• Assignment
Write the records out again in full, word for word.

(Entries taken from a collection)
= = = =
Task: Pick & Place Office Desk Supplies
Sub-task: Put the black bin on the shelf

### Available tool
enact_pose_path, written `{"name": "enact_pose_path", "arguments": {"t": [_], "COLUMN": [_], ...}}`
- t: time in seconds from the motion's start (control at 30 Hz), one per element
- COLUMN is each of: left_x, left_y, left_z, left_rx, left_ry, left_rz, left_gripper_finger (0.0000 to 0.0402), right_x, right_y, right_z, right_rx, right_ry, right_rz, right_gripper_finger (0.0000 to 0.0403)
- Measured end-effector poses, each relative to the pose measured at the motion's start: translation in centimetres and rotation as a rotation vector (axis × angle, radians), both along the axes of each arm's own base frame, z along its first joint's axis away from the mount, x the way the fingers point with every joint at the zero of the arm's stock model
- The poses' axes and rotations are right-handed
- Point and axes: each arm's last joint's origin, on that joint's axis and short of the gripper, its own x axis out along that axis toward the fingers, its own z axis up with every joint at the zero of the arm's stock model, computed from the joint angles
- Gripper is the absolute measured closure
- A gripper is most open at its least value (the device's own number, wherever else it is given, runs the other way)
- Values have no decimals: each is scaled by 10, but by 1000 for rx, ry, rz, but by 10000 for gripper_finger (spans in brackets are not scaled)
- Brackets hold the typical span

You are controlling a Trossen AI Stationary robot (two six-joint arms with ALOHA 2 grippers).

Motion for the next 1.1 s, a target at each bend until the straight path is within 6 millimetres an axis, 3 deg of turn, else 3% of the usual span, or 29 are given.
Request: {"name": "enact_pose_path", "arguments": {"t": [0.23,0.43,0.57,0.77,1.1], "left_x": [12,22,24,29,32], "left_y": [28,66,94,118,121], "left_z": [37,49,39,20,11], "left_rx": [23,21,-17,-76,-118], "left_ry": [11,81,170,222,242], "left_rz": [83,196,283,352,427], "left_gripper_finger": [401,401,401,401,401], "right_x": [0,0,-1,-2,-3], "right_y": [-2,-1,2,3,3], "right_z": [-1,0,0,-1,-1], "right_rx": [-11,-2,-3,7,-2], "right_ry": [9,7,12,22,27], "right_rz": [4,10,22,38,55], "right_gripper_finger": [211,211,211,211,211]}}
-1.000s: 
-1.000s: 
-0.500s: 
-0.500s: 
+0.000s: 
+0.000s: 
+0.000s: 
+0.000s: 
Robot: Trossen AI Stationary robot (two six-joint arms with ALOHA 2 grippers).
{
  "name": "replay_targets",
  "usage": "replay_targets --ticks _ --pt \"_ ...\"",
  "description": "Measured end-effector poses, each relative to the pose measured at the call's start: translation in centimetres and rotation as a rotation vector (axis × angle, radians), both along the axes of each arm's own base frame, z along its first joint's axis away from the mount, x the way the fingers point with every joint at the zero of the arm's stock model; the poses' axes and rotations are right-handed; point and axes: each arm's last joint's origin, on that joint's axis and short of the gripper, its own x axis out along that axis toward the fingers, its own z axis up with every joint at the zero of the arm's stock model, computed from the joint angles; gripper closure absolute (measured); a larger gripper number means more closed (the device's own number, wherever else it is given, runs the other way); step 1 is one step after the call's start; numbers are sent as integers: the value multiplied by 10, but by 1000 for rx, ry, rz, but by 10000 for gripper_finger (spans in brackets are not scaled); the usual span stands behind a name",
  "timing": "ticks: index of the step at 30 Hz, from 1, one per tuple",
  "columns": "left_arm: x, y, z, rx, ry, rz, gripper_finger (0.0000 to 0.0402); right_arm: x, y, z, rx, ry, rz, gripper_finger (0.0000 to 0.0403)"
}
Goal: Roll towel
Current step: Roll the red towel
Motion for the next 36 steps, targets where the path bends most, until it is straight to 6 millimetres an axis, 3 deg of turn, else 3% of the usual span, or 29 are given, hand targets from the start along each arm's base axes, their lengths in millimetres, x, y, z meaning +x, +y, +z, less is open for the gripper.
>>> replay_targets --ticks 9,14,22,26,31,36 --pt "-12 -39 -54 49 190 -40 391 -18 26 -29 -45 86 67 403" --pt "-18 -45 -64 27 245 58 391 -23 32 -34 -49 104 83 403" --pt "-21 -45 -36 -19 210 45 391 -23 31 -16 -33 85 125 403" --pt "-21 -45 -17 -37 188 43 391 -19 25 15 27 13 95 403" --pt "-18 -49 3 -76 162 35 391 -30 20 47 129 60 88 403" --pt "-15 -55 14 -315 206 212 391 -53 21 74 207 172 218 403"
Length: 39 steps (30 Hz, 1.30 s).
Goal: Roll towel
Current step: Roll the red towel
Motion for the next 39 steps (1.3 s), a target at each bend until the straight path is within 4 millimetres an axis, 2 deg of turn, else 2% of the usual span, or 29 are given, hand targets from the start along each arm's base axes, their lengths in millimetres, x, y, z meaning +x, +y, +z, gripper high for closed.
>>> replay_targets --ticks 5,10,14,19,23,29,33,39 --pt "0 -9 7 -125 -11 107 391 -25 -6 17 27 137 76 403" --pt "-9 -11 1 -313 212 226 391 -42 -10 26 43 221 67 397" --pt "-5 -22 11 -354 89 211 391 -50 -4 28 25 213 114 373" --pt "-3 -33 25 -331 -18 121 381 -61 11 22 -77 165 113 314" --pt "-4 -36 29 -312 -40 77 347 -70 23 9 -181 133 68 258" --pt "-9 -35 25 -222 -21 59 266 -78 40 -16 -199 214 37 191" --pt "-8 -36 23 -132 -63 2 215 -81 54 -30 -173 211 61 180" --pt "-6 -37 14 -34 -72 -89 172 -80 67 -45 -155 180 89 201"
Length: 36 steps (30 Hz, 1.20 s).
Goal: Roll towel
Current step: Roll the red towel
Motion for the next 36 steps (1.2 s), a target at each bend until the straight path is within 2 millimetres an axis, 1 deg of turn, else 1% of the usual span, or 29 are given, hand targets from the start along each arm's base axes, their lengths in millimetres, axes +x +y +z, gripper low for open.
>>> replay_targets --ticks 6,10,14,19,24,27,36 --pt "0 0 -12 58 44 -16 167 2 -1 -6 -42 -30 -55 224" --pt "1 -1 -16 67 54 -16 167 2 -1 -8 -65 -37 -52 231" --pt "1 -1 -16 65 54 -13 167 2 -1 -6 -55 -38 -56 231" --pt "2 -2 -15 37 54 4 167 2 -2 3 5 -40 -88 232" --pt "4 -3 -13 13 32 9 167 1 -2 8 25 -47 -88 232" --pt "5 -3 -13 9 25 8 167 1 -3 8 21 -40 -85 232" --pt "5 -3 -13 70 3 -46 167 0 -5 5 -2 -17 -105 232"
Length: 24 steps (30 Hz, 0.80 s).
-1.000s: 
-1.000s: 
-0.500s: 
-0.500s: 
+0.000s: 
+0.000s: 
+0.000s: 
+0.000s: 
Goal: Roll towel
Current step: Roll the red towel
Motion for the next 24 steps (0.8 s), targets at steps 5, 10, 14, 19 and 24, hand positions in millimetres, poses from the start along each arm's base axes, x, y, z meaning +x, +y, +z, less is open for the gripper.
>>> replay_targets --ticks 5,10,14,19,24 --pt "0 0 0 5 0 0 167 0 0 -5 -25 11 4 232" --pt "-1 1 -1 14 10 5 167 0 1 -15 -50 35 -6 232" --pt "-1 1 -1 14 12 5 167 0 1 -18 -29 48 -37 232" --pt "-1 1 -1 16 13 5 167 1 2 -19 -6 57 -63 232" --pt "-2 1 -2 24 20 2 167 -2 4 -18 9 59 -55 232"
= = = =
• Written solution
Task: Pick & Place Office Desk Supplies
Sub-task: Put the black bin on the shelf

### Available tool
enact_pose_path, written `{"name": "enact_pose_path", "arguments": {"t": [_], "COLUMN": [_], ...}}`
- t: time in seconds from the motion's start (control at 30 Hz), one per element
- COLUMN is each of: left_x, left_y, left_z, left_rx, left_ry, left_rz, left_gripper_finger (0.0000 to 0.0402), right_x, right_y, right_z, right_rx, right_ry, right_rz, right_gripper_finger (0.0000 to 0.0403)
- Measured end-effector poses, each relative to the pose measured at the motion's start: translation in centimetres and rotation as a rotation vector (axis × angle, radians), both along the axes of each arm's own base frame, z along its first joint's axis away from the mount, x the way the fingers point with every joint at the zero of the arm's stock model
- The poses' axes and rotations are right-handed
- Point and axes: each arm's last joint's origin, on that joint's axis and short of the gripper, its own x axis out along that axis toward the fingers, its own z axis up with every joint at the zero of the arm's stock model, computed from the joint angles
- Gripper is the absolute measured closure
- A gripper is most open at its least value (the device's own number, wherever else it is given, runs the other way)
- Values have no decimals: each is scaled by 10, but by 1000 for rx, ry, rz, but by 10000 for gripper_finger (spans in brackets are not scaled)
- Brackets hold the typical span

You are controlling a Trossen AI Stationary robot (two six-joint arms with ALOHA 2 grippers).

Motion for the next 1.1 s, a target at each bend until the straight path is within 6 millimetres an axis, 3 deg of turn, else 3% of the usual span, or 29 are given.
Request: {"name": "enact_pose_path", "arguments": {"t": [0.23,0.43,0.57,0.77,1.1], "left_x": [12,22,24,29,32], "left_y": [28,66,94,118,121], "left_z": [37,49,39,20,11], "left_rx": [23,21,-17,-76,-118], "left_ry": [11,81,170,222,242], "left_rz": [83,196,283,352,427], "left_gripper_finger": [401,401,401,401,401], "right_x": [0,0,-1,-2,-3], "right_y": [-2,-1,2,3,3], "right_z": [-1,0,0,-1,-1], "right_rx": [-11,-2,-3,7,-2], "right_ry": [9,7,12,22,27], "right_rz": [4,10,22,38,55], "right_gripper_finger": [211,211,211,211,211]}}
-1.000s: 
-1.000s: 
-0.500s: 
-0.500s: 
+0.000s: 
+0.000s: 
+0.000s: 
+0.000s: 
Robot: Trossen AI Stationary robot (two six-joint arms with ALOHA 2 grippers).
{
  "name": "replay_targets",
  "usage": "replay_targets --ticks _ --pt \"_ ...\"",
  "description": "Measured end-effector poses, each relative to the pose measured at the call's start: translation in centimetres and rotation as a rotation vector (axis × angle, radians), both along the axes of each arm's own base frame, z along its first joint's axis away from the mount, x the way the fingers point with every joint at the zero of the arm's stock model; the poses' axes and rotations are right-handed; point and axes: each arm's last joint's origin, on that joint's axis and short of the gripper, its own x axis out along that axis toward the fingers, its own z axis up with every joint at the zero of the arm's stock model, computed from the joint angles; gripper closure absolute (measured); a larger gripper number means more closed (the device's own number, wherever else it is given, runs the other way); step 1 is one step after the call's start; numbers are sent as integers: the value multiplied by 10, but by 1000 for rx, ry, rz, but by 10000 for gripper_finger (spans in brackets are not scaled); the usual span stands behind a name",
  "timing": "ticks: index of the step at 30 Hz, from 1, one per tuple",
  "columns": "left_arm: x, y, z, rx, ry, rz, gripper_finger (0.0000 to 0.0402); right_arm: x, y, z, rx, ry, rz, gripper_finger (0.0000 to 0.0403)"
}
Goal: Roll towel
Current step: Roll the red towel
Motion for the next 36 steps, targets where the path bends most, until it is straight to 6 millimetres an axis, 3 deg of turn, else 3% of the usual span, or 29 are given, hand targets from the start along each arm's base axes, their lengths in millimetres, x, y, z meaning +x, +y, +z, less is open for the gripper.
>>> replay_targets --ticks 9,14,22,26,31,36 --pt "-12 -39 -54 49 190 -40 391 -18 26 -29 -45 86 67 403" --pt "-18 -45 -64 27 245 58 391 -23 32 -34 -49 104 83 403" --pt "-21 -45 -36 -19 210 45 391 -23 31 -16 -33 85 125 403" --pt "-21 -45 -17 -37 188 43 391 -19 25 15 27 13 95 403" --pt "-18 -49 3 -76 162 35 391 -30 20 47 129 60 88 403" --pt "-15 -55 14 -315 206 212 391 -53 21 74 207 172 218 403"
Length: 39 steps (30 Hz, 1.30 s).
Goal: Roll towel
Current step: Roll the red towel
Motion for the next 39 steps (1.3 s), a target at each bend until the straight path is within 4 millimetres an axis, 2 deg of turn, else 2% of the usual span, or 29 are given, hand targets from the start along each arm's base axes, their lengths in millimetres, x, y, z meaning +x, +y, +z, gripper high for closed.
>>> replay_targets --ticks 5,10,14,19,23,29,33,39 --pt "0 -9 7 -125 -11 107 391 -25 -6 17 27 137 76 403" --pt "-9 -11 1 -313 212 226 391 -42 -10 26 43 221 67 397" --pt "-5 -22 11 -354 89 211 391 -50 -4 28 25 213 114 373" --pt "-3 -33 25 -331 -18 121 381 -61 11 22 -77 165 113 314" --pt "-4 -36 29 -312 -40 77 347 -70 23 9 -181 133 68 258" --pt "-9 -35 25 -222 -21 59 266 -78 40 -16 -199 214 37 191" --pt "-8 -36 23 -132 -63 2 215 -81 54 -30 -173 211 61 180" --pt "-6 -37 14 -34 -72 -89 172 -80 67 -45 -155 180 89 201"
Length: 36 steps (30 Hz, 1.20 s).
Goal: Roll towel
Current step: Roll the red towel
Motion for the next 36 steps (1.2 s), a target at each bend until the straight path is within 2 millimetres an axis, 1 deg of turn, else 1% of the usual span, or 29 are given, hand targets from the start along each arm's base axes, their lengths in millimetres, axes +x +y +z, gripper low for open.
>>> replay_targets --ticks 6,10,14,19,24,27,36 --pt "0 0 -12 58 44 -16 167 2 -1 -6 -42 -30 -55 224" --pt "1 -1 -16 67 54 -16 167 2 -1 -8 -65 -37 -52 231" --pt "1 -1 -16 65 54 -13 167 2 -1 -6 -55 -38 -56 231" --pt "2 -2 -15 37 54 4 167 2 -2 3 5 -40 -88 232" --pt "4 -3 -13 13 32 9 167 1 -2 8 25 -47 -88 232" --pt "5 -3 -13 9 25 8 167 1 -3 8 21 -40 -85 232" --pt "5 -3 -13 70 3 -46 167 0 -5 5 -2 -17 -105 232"
Length: 24 steps (30 Hz, 0.80 s).
-1.000s: 
-1.000s: 
-0.500s: 
-0.500s: 
+0.000s: 
+0.000s: 
+0.000s: 
+0.000s: 
Goal: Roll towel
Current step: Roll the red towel
Motion for the next 24 steps (0.8 s), targets at steps 5, 10, 14, 19 and 24, hand positions in millimetres, poses from the start along each arm's base axes, x, y, z meaning +x, +y, +z, less is open for the gripper.
>>> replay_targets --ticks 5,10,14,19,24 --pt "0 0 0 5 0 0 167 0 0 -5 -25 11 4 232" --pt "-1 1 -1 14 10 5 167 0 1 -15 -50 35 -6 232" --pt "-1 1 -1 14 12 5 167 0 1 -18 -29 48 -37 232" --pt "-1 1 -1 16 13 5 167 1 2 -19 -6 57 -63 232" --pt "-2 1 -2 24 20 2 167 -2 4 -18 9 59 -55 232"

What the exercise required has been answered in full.